In this context, the danger that assisted dying will become a de facto cost-saving measure, by allowing vulnerable people with expensive needs to be culled from the population, appears obvious. Pugin’s bleak vision of the workhouse looks all too relevant when we consider that, in Canada, there are numerous cases of “medical assistance in dying” being offered, or encouraged, for those who can’t afford a decent standard of life, even as state officials tally the “net cost reduction” in healthcare spending.

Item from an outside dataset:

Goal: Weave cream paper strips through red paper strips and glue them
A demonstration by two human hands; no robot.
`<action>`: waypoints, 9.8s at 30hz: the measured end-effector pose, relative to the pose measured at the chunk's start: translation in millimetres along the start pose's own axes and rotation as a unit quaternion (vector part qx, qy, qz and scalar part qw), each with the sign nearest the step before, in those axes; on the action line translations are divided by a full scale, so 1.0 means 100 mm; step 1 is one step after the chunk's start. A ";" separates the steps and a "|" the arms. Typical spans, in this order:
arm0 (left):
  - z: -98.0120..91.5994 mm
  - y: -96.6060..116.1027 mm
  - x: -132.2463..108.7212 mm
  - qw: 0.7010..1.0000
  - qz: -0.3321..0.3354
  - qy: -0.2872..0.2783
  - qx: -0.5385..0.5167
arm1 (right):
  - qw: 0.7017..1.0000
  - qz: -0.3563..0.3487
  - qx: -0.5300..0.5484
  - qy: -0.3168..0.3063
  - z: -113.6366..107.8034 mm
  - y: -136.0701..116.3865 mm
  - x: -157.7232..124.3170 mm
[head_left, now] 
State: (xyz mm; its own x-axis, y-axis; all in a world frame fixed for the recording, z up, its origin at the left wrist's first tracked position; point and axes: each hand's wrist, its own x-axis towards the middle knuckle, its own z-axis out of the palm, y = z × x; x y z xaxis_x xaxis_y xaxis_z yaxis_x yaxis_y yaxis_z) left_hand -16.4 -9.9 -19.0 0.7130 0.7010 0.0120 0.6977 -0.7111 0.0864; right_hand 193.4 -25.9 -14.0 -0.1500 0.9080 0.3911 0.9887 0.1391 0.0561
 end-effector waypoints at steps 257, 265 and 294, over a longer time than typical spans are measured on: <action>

What then should we make of Pugin’s model for the ideal poorhouse, a bucolic almonry with religious buildings, dutiful monks, generous lodgings and well-fed paupers? I don’t think we need to endorse Catholic theocracy to appreciate the point of this contrast. The “ancient poor house” represents a society whose spiritual orientation engenders a sense of collective responsibility towards the poor. As such, it implies that Kempthorne’s brutal workhouses are the result not just of utilitarian logic, but of a more general lack of responsibility, which stems from the liberal principle that individuals should pursue their own happiness and self-interest.
This too remains relevant today. In certain historical conditions, giving a broad scope to individual autonomy probably does produce the greatest happiness for the greatest number; but it inevitably erodes social bonds, undermining support for the vulnerable. Since Pugin’s time, the solution has increasingly been to outsource that support to the state. This too can work well. An effective welfare system, using the impersonal tools of money and bureaucracy, can extend a measure of independence even to the destitute. No monks needed.
The problem arises when that system does not work effectively. Then we could be left in a situation where, prioritising personal autonomy on the one hand and impersonal efficiency on the other, we are no longer capable of handling our interpersonal responsibilities in a decent, civilised way. Hence the all-too-plausible prospect of a state that not only nudges the vulnerable towards an “assisted death,” but celebrates the process as an expression of the victim’s freedom.